Voorzitter. Dan over de UNRWA en de vijandigheid van Trump en de ChristenUnie. Begin dit jaar schrapte Trump al 65 miljoen van de geplande bijdrage aan deze VN-hulporganisatie. Nu gaat Trump een stap verder. De VN-hulporganisatie voor Palestijnse vluchtelingen krijgt geen cent meer van de Verenigde Staten. Nu zie je dat hetzelfde dreigt te gaan gebeuren in Nederland. Met de ChristenUnie voorop hobbelen we weer achter de Verenigde Staten aan, terwijl volgens ons kabinet de UNRWA — ik citeer —"van essentieel belang is voor opvang in de regio door het verlenen van basisvoorzieningen aan ruim 5 miljoen Palestijnse vluchtelingen". Op humanitaire hulp zouden we niet moeten politiseren, en dat valt me echt vies tegen van de ChristenUnie. De UNRWA verzorgt de scholing van honderdduizenden Palestijnse kinderen en beheert ziekenhuizen en klinieken. Daarnaast verstrekt deze VN-organisatie hulp aan 5 miljoen arme Palestijnse gezinnen op de Westelijke Jordaanoever en in de Gazastrook, Libanon en Jordanië.

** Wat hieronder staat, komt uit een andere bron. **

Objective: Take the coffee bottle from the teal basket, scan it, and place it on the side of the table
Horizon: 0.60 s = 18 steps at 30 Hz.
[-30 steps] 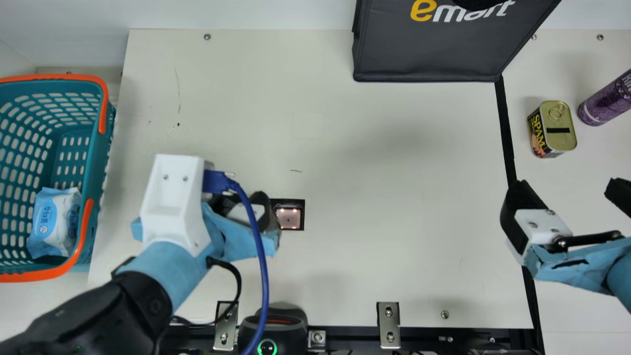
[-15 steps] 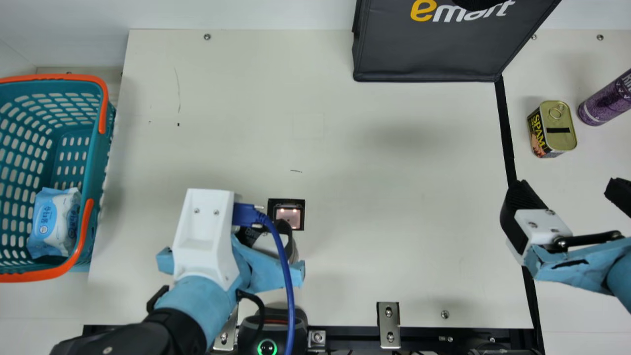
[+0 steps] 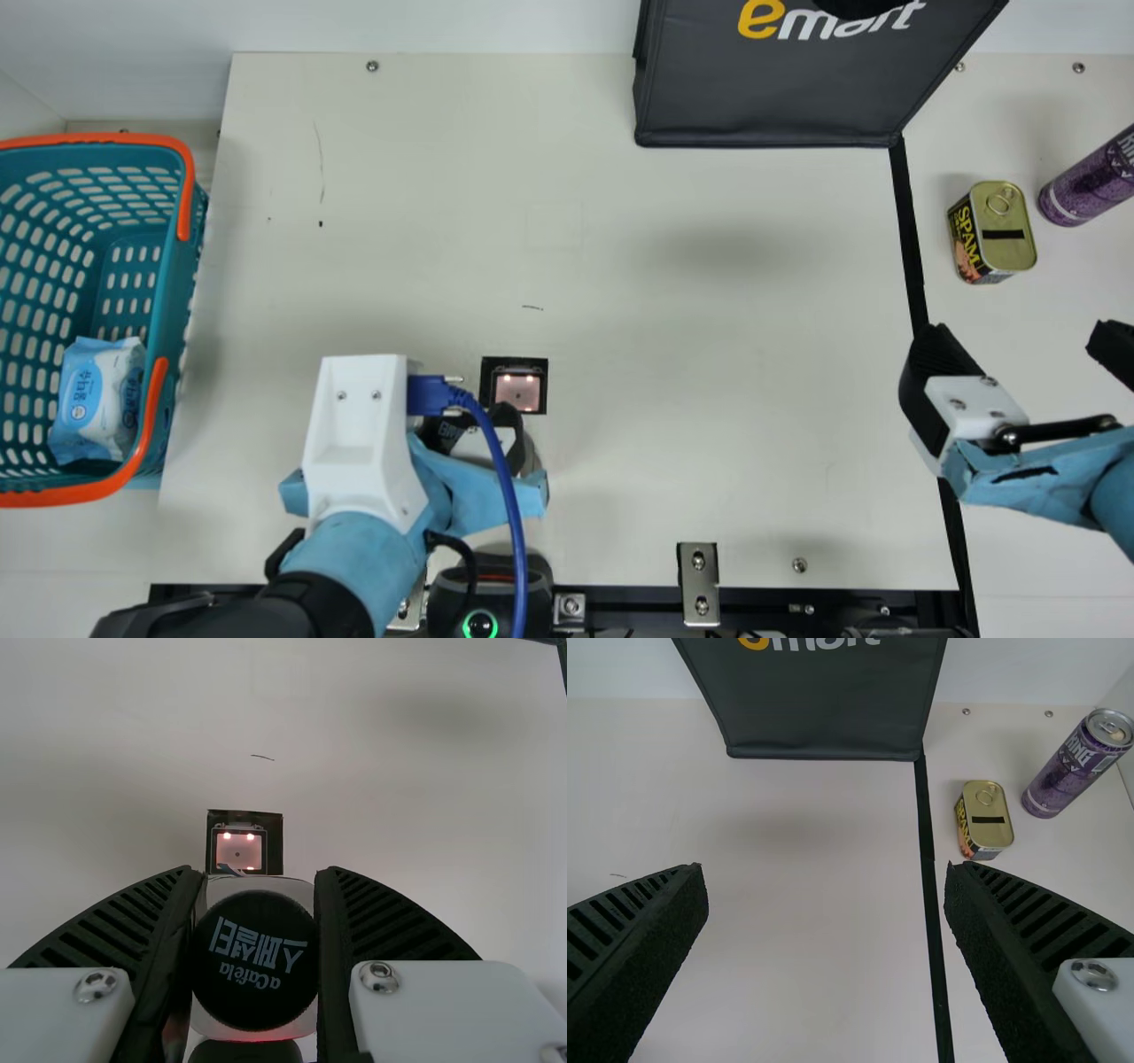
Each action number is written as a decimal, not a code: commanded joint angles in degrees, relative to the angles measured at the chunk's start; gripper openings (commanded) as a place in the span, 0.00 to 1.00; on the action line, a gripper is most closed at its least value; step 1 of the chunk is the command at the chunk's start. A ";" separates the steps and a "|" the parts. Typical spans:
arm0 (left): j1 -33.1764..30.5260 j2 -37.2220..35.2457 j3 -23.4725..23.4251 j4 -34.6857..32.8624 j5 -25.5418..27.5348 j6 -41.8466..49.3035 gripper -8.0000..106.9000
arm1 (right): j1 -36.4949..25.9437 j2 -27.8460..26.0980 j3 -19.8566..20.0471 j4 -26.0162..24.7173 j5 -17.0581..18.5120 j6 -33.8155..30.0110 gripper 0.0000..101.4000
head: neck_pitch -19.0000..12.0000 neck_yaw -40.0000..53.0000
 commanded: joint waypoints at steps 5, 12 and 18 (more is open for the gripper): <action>-0.02 -0.44 0.54 0.42 0.03 2.49 0.00 | 0.00 0.00 0.00 0.00 -0.05 0.00 0.94 | -1.66 0.00; -0.47 -0.63 0.87 0.86 -0.15 5.53 0.00 | 0.00 0.00 0.00 0.00 -0.05 0.00 0.94 | -1.66 0.00; 0.18 -0.93 0.82 -0.07 -1.06 7.22 0.00 | 0.00 0.00 0.00 0.00 -0.05 0.00 0.94 | -1.66 0.00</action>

Voorzitter, ik rond af. Nederland moet sneller terug naar een bijdrage van 0,7% van het bruto nationaal inkomen. In plaats van pas in 2030 zou Nederland eigenlijk uiterlijk over vijf jaar terug moeten keren naar die bijdrage van 0,7%. Een grotere investering is nodig om de complexe mondiale uitdagingen het hoofd te bieden en structureel te investeren in de toekomst van de allerarmsten.

Dank u wel, voorzitter.

De voorzitter:

Dank u wel. Met uw bijdrage zijn we aan het einde gekomen van de eerste termijn aan de zijde van de Kamer. Dat betekent dat ik zo dadelijk de beraadslaging zal schorsen. Morgenavond zal dit debat worden voortgezet. Dan beginnen we als eerste met de beantwoording van de minister in eerste termijn. Daarna houden we, afrondend, de tweede termijn.

De algemene beraadslaging wordt geschorst.

De voorzitter:

Aan het eind van de dag vind ik het wel zo netjes om de minister te bedanken voor de aanwezigheid. Dat geldt uiteraard ook voor de Kamerleden, onze ondersteuning alsook die van de minister. Ook geldt dat uiteraard voor de verzorging van ons. Zeer veel dank.